* Aim of the exercise *
Your answer should be only the lines below from the one with "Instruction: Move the" to the one with "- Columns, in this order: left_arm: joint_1", repeated exactly, ends included.

* Records to process *

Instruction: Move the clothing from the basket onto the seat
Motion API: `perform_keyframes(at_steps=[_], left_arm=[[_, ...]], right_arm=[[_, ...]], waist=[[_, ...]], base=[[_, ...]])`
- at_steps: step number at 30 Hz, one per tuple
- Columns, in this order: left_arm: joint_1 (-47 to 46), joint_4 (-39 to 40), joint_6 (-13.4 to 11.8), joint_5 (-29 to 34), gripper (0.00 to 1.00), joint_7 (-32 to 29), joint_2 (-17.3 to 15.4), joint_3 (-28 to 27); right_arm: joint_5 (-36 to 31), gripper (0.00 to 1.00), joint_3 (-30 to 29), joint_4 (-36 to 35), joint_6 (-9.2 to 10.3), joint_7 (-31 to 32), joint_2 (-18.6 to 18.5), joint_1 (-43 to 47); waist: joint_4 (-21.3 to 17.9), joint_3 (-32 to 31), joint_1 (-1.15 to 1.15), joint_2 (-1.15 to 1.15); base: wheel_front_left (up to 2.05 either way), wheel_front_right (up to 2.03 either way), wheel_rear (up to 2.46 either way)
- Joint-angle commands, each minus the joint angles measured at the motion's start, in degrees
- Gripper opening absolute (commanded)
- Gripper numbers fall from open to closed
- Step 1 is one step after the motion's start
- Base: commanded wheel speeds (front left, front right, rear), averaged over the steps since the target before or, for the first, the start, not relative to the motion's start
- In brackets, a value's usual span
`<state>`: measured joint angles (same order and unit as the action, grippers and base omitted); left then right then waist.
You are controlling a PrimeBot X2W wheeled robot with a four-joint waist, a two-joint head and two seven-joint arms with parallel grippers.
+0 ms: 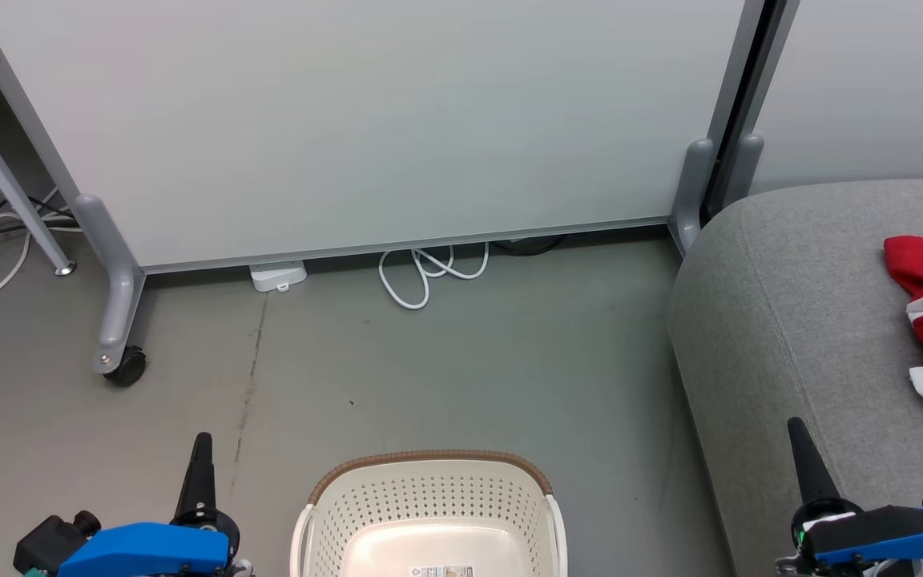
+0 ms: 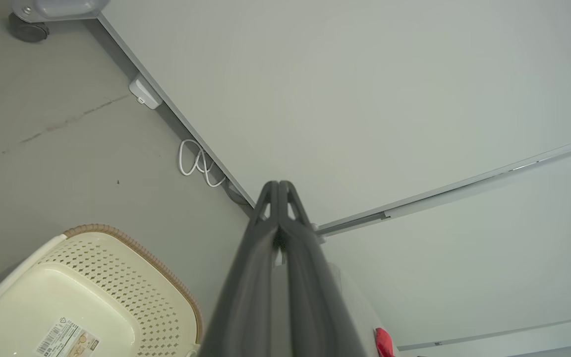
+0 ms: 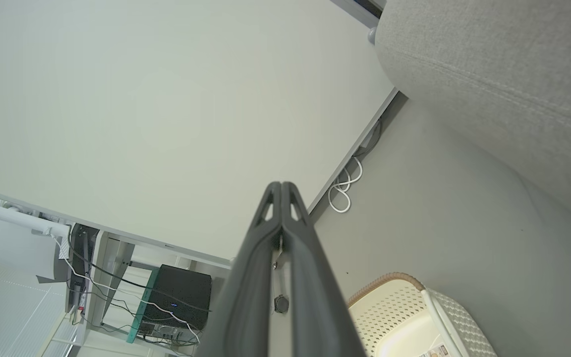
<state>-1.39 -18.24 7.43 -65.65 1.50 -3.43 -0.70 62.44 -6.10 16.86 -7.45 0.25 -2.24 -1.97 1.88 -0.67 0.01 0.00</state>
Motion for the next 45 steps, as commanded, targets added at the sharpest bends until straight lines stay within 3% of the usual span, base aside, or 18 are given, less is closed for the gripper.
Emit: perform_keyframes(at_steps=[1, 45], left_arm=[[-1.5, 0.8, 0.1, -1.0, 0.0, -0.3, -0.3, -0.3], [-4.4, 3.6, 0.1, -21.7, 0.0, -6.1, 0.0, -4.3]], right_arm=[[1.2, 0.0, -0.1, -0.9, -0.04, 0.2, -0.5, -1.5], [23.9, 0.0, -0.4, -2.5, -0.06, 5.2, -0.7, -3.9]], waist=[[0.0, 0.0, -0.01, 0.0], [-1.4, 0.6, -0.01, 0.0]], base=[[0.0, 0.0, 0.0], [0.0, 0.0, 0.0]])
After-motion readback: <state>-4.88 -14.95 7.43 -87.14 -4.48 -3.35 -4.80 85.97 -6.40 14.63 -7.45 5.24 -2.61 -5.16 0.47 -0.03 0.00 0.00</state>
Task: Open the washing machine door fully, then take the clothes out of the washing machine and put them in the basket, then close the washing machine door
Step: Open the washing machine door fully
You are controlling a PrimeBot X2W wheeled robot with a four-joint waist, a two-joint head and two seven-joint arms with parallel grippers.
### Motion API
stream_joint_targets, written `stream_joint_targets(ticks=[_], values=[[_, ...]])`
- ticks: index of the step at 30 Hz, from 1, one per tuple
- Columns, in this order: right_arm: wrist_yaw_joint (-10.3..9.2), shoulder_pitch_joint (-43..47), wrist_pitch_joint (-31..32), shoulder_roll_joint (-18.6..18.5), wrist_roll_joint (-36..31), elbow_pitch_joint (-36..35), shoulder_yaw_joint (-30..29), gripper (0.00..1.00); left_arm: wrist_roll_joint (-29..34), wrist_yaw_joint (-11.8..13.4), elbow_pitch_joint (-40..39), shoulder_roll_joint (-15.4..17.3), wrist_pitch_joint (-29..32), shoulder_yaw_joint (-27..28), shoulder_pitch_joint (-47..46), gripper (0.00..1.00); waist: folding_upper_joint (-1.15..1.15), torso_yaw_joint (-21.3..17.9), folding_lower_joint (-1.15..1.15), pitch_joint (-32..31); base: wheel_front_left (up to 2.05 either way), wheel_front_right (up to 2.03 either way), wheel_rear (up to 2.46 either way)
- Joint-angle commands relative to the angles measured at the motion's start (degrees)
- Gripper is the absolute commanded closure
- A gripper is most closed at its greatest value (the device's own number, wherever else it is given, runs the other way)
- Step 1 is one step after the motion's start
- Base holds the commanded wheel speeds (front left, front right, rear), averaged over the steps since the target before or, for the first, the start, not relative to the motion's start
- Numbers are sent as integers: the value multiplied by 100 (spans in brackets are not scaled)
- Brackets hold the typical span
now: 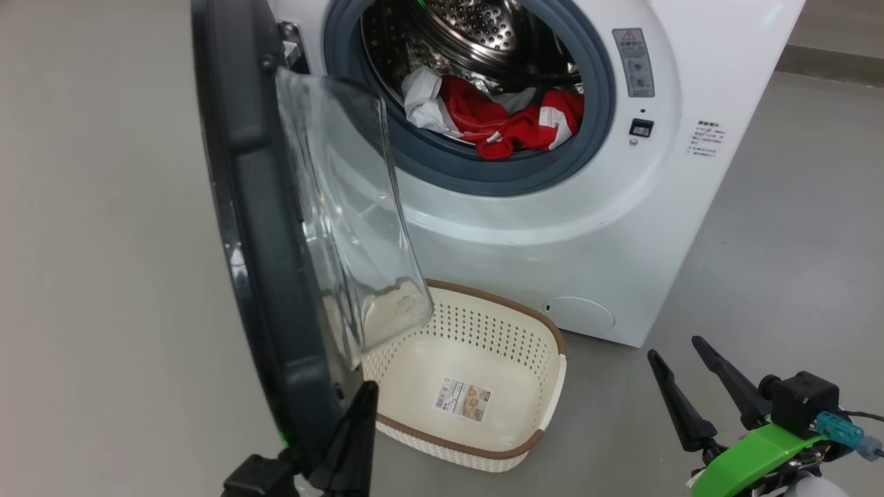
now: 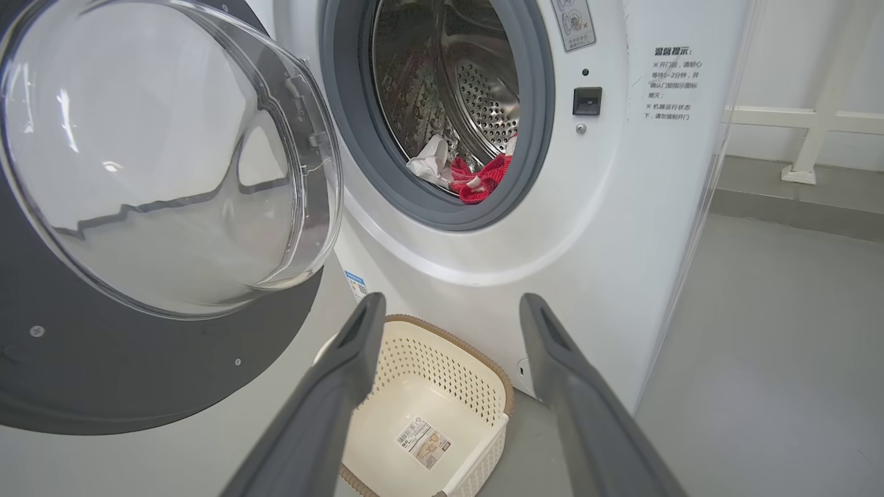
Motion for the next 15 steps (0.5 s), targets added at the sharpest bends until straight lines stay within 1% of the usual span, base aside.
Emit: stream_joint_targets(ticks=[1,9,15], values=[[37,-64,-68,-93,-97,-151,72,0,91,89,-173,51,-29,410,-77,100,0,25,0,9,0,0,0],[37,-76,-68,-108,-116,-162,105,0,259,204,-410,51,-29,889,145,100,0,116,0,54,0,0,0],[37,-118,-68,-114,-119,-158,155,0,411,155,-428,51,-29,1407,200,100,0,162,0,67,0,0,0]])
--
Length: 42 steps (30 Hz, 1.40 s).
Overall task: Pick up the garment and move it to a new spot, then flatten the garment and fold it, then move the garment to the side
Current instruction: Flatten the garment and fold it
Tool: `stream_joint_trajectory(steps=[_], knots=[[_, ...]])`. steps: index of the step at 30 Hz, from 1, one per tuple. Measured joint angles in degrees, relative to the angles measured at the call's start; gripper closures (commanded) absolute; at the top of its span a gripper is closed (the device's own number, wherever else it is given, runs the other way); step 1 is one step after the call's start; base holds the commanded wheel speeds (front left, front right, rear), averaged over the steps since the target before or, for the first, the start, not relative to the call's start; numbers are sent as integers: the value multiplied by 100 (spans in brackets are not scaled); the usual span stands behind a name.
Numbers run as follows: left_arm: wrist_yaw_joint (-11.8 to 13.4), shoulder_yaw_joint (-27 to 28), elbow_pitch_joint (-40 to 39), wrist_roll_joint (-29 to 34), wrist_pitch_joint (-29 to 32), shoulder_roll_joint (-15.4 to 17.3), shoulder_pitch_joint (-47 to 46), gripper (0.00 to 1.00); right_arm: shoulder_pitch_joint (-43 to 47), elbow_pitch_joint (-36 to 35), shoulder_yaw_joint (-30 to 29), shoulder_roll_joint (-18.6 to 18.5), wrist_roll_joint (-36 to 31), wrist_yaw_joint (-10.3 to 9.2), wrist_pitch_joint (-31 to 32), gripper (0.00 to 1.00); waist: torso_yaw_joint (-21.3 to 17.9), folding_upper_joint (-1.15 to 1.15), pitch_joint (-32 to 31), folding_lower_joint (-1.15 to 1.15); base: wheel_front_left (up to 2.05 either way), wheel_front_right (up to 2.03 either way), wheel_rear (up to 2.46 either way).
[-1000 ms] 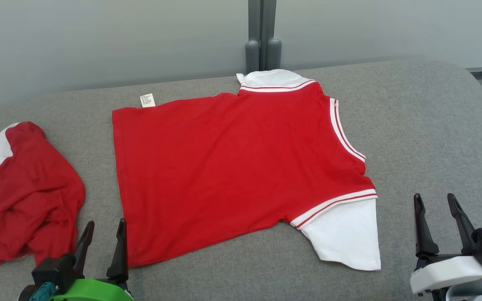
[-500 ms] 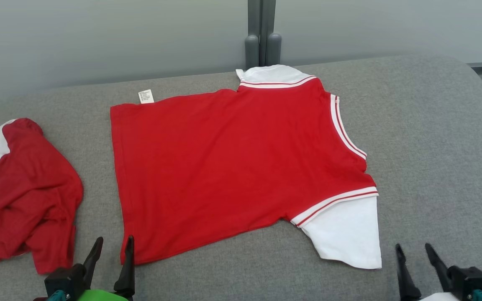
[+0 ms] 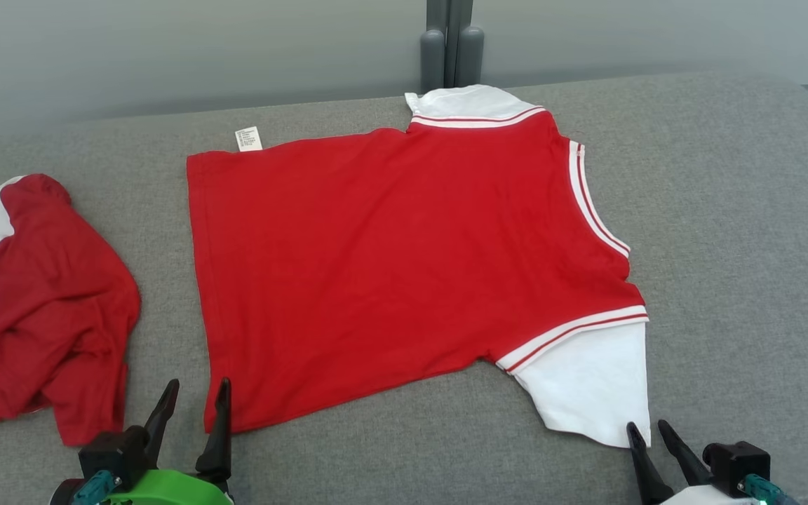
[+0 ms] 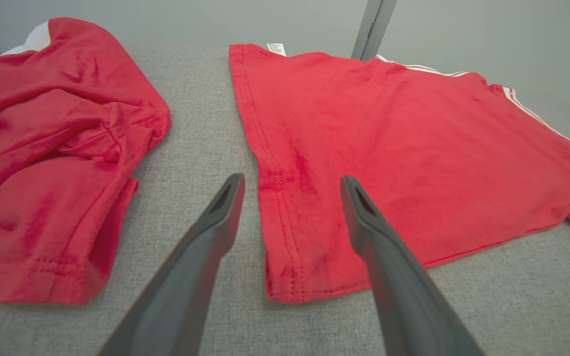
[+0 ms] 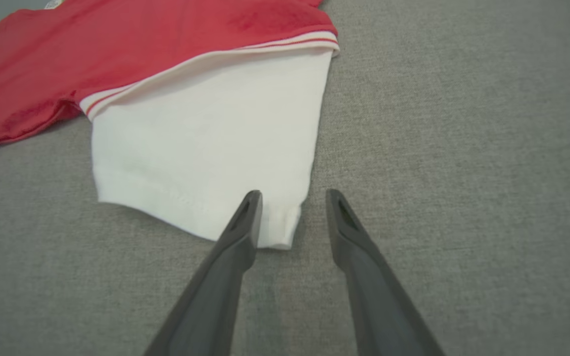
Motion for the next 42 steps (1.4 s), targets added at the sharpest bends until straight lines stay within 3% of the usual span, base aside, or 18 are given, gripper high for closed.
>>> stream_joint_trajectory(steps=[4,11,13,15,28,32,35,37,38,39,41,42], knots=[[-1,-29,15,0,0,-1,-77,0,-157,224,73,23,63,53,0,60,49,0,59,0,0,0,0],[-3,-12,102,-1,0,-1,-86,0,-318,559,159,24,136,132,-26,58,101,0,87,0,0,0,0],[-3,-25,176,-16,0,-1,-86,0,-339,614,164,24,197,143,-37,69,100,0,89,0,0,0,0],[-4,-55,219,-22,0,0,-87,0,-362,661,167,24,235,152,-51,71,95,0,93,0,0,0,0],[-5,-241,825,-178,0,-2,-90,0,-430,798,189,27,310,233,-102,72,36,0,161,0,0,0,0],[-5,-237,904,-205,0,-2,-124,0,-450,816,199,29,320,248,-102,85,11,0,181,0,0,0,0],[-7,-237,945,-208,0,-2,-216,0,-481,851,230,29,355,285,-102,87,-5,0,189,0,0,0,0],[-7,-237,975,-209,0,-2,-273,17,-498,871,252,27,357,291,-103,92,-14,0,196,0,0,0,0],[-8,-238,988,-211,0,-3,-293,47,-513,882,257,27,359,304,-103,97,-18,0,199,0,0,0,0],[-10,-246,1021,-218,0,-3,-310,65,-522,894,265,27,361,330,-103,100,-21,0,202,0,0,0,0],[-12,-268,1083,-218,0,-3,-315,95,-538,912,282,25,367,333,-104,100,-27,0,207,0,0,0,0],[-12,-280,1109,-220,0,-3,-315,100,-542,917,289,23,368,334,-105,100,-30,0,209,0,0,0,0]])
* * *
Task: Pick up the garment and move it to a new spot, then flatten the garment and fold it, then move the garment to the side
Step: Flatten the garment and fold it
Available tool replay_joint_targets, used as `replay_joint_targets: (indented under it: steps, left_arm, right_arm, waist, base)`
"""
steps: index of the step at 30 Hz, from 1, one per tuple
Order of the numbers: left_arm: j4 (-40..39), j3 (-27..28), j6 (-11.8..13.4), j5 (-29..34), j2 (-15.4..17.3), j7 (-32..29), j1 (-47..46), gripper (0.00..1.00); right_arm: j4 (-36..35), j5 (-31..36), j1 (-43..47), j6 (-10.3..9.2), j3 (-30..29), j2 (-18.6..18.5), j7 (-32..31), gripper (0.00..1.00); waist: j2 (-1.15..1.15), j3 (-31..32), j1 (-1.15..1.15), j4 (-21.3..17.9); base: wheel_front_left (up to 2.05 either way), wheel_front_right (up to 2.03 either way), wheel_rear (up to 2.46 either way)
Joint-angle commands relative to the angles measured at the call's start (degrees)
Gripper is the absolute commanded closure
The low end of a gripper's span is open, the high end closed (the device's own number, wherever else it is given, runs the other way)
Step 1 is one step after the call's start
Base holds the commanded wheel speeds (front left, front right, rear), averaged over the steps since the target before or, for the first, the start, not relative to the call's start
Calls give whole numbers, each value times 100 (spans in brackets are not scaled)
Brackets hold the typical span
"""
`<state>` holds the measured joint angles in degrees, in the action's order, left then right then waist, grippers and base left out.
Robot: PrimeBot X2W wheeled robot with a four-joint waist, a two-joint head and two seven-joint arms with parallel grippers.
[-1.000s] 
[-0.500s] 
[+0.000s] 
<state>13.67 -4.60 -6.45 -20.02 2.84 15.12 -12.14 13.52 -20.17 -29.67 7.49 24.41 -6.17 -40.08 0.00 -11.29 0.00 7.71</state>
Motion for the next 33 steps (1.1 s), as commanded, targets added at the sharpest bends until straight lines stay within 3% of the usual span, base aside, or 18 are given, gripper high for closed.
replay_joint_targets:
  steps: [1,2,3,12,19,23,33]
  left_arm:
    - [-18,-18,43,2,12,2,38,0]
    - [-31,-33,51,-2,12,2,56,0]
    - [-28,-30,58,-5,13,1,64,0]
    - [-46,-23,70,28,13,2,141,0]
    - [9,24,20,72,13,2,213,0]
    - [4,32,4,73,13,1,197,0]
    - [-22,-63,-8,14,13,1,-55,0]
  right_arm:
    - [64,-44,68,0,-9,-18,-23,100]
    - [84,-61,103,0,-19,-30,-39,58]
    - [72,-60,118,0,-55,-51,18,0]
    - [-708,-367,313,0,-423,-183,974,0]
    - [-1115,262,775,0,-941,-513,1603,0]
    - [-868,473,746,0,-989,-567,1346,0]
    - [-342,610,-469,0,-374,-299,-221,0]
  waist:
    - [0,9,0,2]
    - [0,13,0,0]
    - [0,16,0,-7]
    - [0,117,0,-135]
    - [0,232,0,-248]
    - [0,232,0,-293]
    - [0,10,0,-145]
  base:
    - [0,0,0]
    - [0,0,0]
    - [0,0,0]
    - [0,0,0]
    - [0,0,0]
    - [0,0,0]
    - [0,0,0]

* Answer box *
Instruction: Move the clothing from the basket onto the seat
Motion API: `perform_keyframes(at_steps=[_], left_arm=[[_, ...]], right_arm=[[_, ...]], waist=[[_, ...]], base=[[_, ...]])`
- at_steps: step number at 30 Hz, one per tuple
- Columns, in this order: left_arm: joint_1 (-47 to 46), joint_4 (-39 to 40), joint_6 (-13.4 to 11.8), joint_5 (-29 to 34), gripper (0.00 to 1.00), joint_7 (-32 to 29), joint_2 (-17.3 to 15.4), joint_3 (-28 to 27); right_arm: joint_5 (-36 to 31), gripper (0.00 to 1.00), joint_3 (-30 to 29), joint_4 (-36 to 35), joint_6 (-9.2 to 10.3), joint_7 (-31 to 32), joint_2 (-18.6 to 18.5), joint_1 (-43 to 47); waist: joint_4 (-21.3 to 17.9), joint_3 (-32 to 31), joint_1 (-1.15 to 1.15), joint_2 (-1.15 to 1.15); base: wheel_front_left (up to 2.05 either way), wheel_front_right (up to 2.03 either way), wheel_rear (up to 2.46 either way)

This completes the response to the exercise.